As I described in my last article, our first layer of quality assessment is build "scouting", designed to do a shallow but broad pass across the product to determine if it's worthwhile to proceed with deeper testing.

Our next layer is more thorough automated testing runs.  Many would call this "functional" testing but words in the testing space get so overloaded.  It includes both API level tests (which some may call Unit tests), UI automation tests and some broader "system integration tests".

We divide our automation tests at this level into two categories - Nightly Automation Runs (NARs) and Full Automation Runs (FARs).

As their name suggests, NARs are designed to be run every day, on every build that is not SelfToast (see part 1 for a description of this term).  Today we have on the order of 3,000 NAR tests.  In our test planning excercise (when we design the test cases we want to run and choose what will be automated) we prioritize our test cases (1, 2, 3).  The NARs are generally selected from the Pri 1 test cases and chosen so that they can run and the results analyzed within a few hours (important if you are going to do this every day).
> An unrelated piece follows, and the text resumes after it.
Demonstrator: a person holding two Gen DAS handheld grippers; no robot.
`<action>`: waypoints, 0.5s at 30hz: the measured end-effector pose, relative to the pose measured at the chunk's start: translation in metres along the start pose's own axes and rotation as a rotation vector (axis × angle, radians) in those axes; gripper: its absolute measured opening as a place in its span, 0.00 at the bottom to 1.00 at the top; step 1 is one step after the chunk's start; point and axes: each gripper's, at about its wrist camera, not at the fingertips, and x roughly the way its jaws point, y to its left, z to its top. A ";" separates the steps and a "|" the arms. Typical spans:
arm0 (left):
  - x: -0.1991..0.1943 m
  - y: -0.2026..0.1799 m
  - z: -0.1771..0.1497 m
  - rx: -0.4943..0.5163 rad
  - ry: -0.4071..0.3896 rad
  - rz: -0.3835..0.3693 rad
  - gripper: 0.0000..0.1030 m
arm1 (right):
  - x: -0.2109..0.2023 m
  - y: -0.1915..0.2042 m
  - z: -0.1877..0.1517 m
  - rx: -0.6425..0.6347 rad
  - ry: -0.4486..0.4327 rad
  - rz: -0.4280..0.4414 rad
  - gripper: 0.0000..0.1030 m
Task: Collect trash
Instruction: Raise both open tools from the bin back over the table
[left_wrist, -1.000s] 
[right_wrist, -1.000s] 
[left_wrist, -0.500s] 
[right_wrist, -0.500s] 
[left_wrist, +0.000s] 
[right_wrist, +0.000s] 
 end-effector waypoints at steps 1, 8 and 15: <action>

FARs are the sum of all automated tests that we have.  For TFS, this amounts to something on the order of 20,000 tests today.  A FAR run takes about a week to run and analyze the results.  As a result, we don't start doing them until later in the product cycle and we run them less frequently - the closer to the end we get, the more frequently we run them.  Right now, I think we are running them every 2 or 3 weeks.

For completeness, beyond FARs, we have what we call a Full Test Pass (FTP).  Which is a period of time where we run multiple NAR and FAR runs on a cross section of our test matrix (the subject of a future Managing Quality post) and run our manual test cases.  Last I checked, we had about 10,000 manual test cases on top of the 20,000 FAR cases.  A Full Test Pass takes somewhere from 2 - 4 weeks.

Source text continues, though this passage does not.